(Exercise requirements):
How many lines of the data contain "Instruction"? Reply with the number alone.

(Records to process):
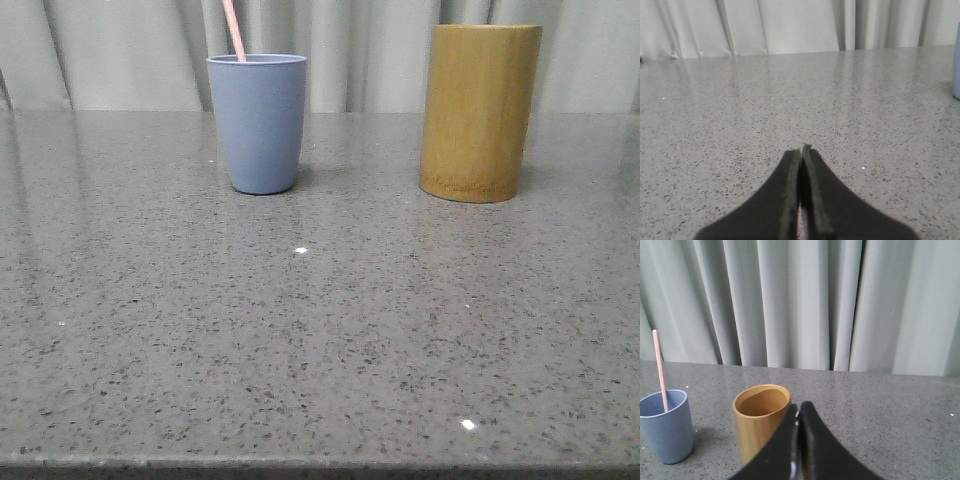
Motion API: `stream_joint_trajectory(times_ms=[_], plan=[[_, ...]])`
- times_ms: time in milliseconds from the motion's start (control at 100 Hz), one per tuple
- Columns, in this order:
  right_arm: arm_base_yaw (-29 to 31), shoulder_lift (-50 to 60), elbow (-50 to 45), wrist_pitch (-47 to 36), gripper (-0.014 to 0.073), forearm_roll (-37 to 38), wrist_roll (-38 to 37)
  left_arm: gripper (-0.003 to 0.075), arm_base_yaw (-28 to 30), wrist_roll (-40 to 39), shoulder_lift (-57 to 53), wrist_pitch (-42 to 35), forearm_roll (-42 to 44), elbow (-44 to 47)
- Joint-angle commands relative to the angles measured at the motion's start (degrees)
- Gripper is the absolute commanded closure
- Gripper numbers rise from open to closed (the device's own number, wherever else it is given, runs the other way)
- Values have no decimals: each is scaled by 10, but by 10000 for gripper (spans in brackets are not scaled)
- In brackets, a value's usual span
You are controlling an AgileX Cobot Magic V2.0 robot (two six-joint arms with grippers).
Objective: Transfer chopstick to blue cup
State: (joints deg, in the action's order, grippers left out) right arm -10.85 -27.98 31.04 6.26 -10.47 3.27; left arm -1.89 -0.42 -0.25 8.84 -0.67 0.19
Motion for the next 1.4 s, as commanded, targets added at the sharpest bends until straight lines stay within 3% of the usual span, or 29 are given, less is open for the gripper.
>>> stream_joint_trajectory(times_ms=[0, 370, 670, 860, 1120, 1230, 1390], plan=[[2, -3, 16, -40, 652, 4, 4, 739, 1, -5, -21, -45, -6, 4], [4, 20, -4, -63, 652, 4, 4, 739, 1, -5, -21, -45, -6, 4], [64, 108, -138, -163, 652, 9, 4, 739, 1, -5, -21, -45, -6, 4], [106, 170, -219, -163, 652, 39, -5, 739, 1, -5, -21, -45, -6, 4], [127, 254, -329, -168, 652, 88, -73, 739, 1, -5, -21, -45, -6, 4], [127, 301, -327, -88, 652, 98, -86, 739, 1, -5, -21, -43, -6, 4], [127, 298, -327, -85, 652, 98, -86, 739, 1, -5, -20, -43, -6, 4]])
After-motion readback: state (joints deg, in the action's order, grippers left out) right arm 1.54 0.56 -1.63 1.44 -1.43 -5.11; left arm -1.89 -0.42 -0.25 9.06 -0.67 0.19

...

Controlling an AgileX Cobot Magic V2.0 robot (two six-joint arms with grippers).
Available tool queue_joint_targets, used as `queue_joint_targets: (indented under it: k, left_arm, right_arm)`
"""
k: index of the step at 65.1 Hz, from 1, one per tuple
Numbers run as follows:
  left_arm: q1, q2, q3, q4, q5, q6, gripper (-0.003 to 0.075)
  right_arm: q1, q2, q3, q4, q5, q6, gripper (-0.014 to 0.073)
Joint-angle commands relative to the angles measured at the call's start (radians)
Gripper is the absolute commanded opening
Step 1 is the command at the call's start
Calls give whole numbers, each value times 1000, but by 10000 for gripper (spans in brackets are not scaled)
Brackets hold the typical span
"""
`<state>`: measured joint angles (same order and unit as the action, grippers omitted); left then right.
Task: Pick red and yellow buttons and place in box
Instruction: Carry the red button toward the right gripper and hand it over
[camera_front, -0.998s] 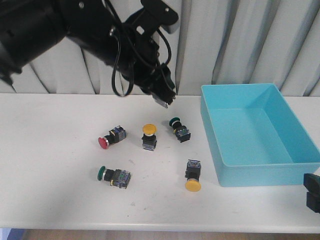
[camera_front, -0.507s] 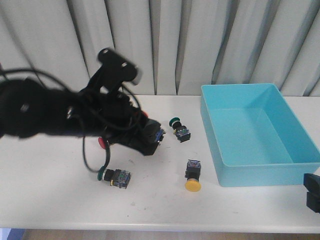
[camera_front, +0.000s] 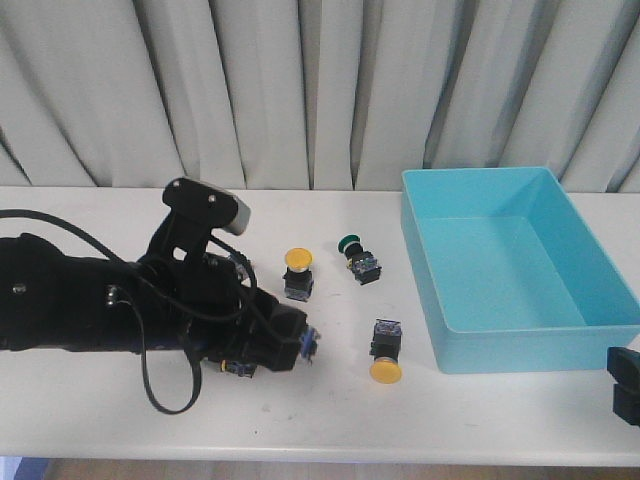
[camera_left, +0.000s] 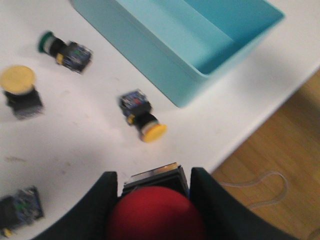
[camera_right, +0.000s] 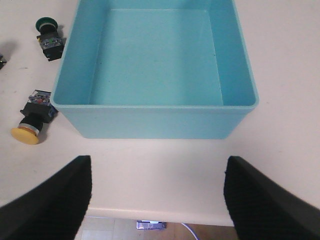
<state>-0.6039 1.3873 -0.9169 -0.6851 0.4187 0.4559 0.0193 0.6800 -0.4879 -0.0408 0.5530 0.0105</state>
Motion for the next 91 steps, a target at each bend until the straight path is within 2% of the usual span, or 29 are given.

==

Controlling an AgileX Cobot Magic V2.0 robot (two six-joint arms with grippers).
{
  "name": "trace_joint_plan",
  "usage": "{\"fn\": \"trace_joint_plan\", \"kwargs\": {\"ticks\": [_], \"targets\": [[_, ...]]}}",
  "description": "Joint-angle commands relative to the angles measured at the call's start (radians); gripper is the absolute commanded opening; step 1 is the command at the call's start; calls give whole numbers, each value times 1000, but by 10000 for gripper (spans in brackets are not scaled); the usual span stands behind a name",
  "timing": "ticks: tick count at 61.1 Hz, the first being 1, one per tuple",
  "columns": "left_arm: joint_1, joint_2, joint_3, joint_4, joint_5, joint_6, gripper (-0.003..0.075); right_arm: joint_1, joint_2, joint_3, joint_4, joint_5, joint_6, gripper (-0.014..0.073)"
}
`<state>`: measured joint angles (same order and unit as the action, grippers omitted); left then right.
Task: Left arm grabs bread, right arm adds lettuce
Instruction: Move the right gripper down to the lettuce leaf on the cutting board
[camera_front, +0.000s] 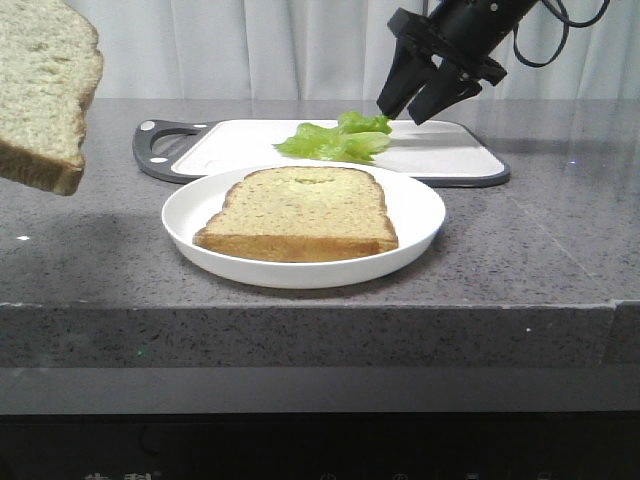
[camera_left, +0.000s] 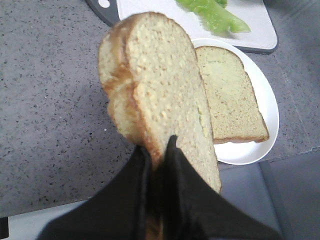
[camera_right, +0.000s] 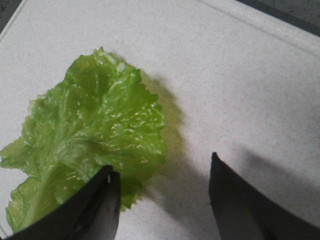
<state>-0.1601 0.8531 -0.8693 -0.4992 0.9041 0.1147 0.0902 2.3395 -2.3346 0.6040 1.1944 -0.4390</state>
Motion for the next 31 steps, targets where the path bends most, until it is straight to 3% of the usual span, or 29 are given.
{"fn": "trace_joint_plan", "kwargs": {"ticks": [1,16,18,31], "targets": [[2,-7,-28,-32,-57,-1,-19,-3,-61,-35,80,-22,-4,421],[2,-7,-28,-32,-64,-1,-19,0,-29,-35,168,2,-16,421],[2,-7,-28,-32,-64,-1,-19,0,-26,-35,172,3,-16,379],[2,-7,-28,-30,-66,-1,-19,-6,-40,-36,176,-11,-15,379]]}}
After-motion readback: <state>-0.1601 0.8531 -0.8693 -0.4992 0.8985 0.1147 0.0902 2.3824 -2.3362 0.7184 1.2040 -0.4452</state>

(Response to this task):
2